18.12.0a1 (2018-12-14)

  • NEW: App service ports! You can start a compute session and directly connect to a service running inside it, such as Jupyter Notebook! (#121)
  • Extended CORS support for web browser clients.
  • Monitoring tools are separated as plugins.

1.4.7 (2018-11-24)

  • Technical release to fix an internal merge error.

1.4.6 (2018-11-24)

  • Fix various bugs.
    • Fix kernel restart regression bug.
    • Fix code execution with API v4 requests.
    • Fix auth test URLs.
    • Fix Server response headers in subapps.

1.4.5 (2018-11-22)

  • backport: Accept API v4 requests (lablup/backend.ai#30) In API v4, the authentication signature always uses an emtpy string as the request body element to allow easier implementation of streaming and proxies.
  • Fix handling of empty/unspecified execute API options (#116)
  • Fix storing of fractional resources reported by agents
  • Update image metadata/aliases for TensorFlow 1.12 and PyTorch

1.4.4 (2018-11-09)

  • Update the default image metadata/aliases to include latest deep learning kernels.

1.4.3 (2018-11-06)

  • Fix creation of GPU sessions with GPU resource limits unspecified in the client-side.

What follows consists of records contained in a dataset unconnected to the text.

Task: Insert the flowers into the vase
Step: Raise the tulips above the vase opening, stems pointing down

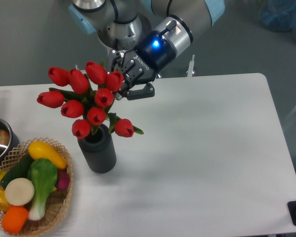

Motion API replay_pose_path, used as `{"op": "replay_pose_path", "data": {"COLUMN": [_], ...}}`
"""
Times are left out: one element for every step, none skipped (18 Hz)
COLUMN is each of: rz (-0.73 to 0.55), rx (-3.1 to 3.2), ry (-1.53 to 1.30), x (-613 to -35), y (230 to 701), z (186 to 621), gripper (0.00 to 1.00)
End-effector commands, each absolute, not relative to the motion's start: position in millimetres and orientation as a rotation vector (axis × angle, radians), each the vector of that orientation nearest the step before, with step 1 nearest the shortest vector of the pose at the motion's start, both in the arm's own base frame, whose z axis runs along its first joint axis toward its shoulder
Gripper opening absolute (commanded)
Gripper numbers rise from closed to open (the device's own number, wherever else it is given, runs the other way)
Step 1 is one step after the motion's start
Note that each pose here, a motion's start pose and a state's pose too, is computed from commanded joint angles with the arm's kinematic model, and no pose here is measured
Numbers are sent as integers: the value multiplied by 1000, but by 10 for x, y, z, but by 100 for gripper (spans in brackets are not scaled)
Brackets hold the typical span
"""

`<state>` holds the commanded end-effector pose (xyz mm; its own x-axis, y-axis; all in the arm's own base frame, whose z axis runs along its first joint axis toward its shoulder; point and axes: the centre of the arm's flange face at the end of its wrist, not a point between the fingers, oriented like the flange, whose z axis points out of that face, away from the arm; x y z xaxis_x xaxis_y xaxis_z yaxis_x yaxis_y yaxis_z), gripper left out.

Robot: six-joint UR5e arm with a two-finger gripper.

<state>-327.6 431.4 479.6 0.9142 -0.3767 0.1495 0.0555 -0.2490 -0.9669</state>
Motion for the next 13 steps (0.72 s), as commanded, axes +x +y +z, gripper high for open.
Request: {"op": "replay_pose_path", "data": {"rz": [-411, -410, -415, -416, -418, -420, -423, -424, -433, -435, -433, -436, -438], "rx": [-1779, -1777, -1770, -1761, -1753, -1745, -1735, -1725, -1721, -1721, -1720, -1717, -1702], "ry": [245, 246, 245, 248, 250, 252, 253, 256, 251, 253, 254, 255, 260], "x": [-3264, -3257, -3248, -3231, -3224, -3217, -3210, -3192, -3170, -3141, -3137, -3125, -3122], "y": [4309, 4305, 4302, 4295, 4293, 4292, 4290, 4282, 4272, 4264, 4263, 4265, 4266], "z": [4785, 4765, 4748, 4771, 4786, 4801, 4818, 4842, 4806, 4806, 4796, 4782, 4789], "gripper": [0, 0, 0, 0, 0, 0, 0, 0, 0, 0, 0, 0, 0]}}
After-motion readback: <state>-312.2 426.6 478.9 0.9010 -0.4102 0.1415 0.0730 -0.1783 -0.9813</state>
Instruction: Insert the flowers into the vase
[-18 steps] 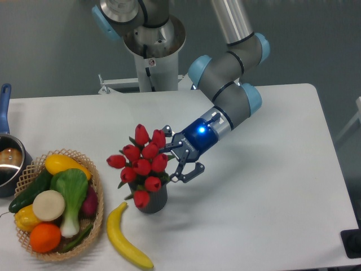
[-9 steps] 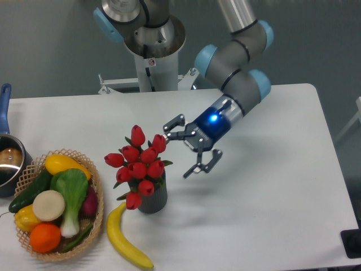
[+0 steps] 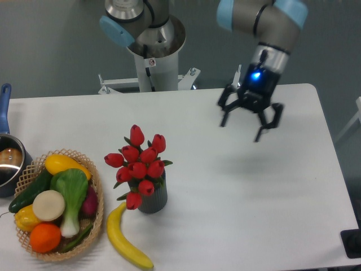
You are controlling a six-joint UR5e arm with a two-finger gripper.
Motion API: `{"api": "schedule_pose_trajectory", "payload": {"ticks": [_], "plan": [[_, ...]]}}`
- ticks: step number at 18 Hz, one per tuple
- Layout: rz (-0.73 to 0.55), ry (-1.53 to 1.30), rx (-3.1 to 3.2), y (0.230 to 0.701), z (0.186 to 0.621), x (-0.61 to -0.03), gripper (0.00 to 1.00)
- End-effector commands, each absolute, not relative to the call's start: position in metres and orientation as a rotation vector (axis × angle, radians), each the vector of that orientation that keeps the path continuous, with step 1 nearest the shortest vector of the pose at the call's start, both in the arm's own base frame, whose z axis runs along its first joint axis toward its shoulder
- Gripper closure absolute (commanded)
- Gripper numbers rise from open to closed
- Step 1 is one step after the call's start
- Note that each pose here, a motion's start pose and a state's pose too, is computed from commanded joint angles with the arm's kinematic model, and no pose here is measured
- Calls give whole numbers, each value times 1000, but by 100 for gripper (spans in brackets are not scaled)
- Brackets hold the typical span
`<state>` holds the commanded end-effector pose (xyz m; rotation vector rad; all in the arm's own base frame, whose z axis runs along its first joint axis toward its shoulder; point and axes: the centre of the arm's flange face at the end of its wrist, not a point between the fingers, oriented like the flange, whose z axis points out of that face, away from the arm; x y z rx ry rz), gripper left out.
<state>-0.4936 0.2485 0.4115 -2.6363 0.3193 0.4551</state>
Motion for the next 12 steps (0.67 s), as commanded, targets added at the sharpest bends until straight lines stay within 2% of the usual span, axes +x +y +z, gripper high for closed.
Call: {"api": "schedule_pose_trajectory", "payload": {"ticks": [3, 8, 12], "plan": [[580, 338, -2815, 245, 456, -490, 0], [331, 389, -2958, 232, 496, -485, 0], [249, 429, -2998, 227, 511, -483, 0]]}}
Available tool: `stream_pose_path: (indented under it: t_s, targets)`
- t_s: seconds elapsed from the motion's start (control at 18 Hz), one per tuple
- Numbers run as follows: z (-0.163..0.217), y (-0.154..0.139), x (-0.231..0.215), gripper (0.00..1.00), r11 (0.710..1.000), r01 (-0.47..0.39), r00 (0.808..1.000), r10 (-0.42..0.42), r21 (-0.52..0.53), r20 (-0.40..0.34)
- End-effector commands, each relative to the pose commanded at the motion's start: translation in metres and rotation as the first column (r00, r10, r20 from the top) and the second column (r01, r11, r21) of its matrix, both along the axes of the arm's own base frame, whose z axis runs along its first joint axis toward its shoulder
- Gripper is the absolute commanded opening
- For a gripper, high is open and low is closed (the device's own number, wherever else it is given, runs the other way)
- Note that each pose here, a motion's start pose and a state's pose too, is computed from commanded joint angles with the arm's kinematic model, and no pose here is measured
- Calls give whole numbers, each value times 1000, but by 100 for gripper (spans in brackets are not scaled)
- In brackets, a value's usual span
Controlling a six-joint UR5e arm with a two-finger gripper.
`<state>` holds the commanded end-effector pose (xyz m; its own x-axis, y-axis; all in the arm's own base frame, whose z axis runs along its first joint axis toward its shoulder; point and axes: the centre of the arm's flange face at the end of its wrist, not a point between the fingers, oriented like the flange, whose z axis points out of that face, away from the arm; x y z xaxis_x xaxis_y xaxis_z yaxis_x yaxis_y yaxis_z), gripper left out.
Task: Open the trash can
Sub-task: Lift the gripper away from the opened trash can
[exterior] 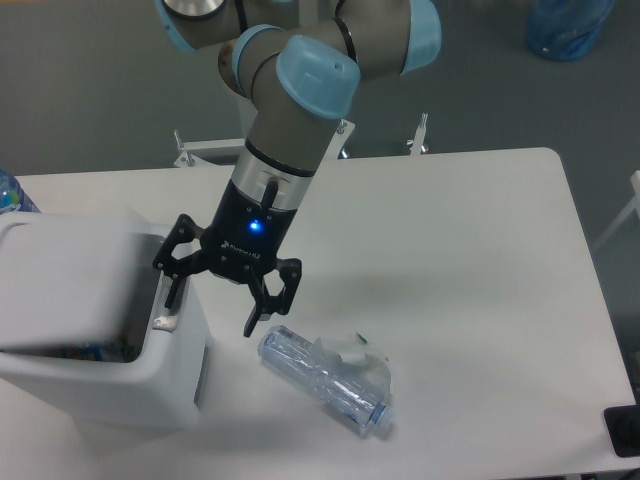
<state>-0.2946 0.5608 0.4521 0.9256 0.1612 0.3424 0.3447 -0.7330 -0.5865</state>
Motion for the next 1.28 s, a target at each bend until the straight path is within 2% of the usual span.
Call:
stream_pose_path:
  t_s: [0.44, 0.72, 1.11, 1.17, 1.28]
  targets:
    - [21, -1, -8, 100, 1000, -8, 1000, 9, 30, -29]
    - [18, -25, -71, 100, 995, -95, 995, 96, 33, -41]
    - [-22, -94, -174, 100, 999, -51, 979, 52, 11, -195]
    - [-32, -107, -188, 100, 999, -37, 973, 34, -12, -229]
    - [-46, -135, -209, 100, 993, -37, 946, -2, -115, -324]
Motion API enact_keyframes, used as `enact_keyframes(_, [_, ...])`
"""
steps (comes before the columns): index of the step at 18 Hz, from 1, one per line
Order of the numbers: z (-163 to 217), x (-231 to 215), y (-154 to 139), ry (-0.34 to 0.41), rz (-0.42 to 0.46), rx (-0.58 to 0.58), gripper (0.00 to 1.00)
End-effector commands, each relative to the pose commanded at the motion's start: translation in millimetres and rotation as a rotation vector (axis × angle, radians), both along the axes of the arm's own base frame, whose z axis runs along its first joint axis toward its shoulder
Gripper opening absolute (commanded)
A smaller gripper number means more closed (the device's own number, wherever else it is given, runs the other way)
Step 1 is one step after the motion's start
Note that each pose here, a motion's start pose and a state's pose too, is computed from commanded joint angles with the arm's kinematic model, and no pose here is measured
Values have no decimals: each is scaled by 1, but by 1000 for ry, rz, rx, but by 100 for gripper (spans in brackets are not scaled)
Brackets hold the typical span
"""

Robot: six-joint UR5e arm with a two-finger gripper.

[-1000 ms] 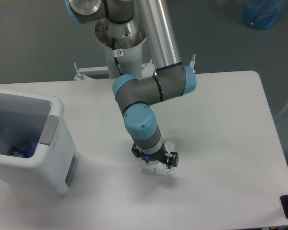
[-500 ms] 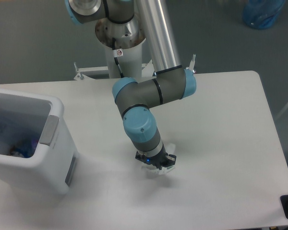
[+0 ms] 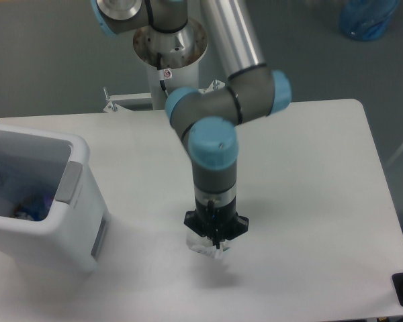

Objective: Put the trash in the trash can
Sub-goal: 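Lift the tissue and carry it over the trash bin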

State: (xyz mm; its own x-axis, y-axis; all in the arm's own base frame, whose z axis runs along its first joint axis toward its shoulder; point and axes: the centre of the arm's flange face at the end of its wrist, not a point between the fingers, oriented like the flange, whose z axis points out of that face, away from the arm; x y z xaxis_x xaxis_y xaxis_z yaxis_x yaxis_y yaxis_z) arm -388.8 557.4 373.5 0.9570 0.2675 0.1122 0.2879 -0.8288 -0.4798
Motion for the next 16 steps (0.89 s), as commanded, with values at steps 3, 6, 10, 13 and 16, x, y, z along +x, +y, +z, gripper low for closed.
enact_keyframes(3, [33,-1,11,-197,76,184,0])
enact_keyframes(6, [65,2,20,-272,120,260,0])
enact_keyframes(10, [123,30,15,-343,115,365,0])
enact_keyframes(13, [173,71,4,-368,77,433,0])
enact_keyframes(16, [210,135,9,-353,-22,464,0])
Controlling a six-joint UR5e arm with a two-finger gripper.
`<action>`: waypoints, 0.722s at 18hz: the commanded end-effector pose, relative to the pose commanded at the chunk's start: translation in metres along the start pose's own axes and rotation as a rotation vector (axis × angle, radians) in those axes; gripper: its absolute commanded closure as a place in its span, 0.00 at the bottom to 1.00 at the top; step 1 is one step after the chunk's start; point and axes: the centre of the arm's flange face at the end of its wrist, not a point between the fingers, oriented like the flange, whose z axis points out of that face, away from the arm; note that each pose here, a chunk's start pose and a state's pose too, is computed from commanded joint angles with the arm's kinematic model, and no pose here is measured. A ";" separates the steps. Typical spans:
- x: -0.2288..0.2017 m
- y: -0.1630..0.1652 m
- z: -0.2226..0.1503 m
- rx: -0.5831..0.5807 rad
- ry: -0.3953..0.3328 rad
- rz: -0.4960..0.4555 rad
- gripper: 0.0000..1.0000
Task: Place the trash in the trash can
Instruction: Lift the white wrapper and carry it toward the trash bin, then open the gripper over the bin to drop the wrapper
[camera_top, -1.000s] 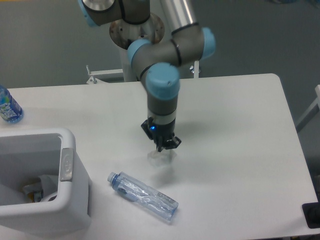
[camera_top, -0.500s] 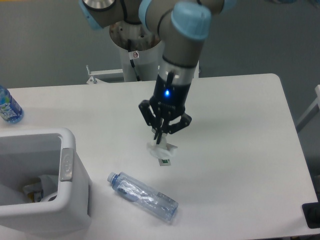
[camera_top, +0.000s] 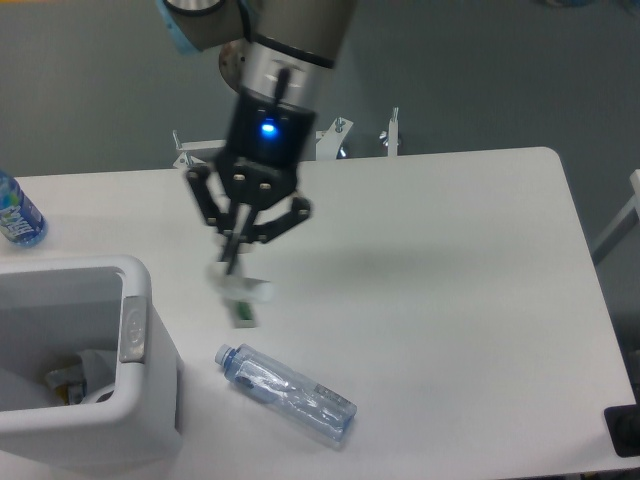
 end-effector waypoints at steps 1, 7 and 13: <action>0.014 0.000 0.011 -0.012 0.022 -0.005 0.99; 0.081 -0.001 0.096 -0.104 0.133 0.056 0.95; 0.090 -0.008 0.098 -0.094 0.144 0.100 0.00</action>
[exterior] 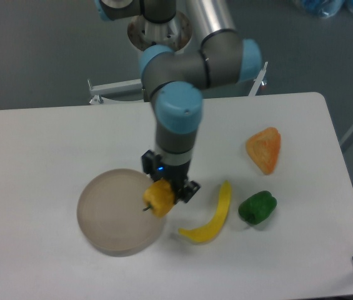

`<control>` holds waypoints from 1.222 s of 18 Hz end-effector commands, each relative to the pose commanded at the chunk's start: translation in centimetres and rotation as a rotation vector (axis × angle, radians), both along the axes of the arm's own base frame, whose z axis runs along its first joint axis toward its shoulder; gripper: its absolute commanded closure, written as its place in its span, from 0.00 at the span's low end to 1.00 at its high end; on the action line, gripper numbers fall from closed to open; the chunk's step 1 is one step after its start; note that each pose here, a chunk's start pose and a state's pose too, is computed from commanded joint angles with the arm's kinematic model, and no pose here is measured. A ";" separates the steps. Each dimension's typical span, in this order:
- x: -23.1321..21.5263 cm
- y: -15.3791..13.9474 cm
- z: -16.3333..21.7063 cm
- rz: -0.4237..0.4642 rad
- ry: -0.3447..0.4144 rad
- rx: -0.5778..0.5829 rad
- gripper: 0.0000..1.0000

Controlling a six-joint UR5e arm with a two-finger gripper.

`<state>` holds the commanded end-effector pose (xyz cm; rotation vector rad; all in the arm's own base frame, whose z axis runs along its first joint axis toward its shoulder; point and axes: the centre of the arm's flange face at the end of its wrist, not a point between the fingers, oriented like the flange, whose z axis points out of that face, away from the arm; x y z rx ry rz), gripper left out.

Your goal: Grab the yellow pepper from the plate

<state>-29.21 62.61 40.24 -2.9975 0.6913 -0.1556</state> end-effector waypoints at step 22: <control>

The problem was due to a combination of misconfiguration (image-metadata.yml) and mishandling of "None" values with valid dictionary keys.
  • Update coding style rules and the flake8 package.

1.4.2 (2018-11-01)

  • Fix a critical regression bug of tracking available memory (RAM) of agents due to changes to relative resource shares from absolute resource amounts.
  • Backport a temporary patch to limit the maximum number of kernel execution records returned by the admin GraphQL API (until we have a proper pagination support).
  • Update the list of our public kernel images as we add support for latest TensorFlow versions including v1.10 and v1.11 series. More to come!

1.4.1 (2018-10-17)

  • Support CORS (cross-origin resource sharing) for browser-based API clients (#99).
  • Fix the agent revival detection routine to update agent's address and region for movable demo devices (#100).
  • Update use of deprecate APIs in our dependencies such as aiohttp and aiodocker.
  • Let the config server to refresh configuration values from etcd once a minute.

1.4.0 (2018-09-30)

  • Expanded virtual folder APIs

    • Downloading and uploading large files from virtual folders via streaming (#70)
    • Inviting other users and accepting such invitations with three-level permissions (read-only, read-write, read-write-delete) for collaboration via virtual folders (#80)
    • Now it requires explicit "recursive" option to remove directories (#89)
    • New "mkdir" API to create empty directories (#89)
  • Support listing files in the session's main container. (#63)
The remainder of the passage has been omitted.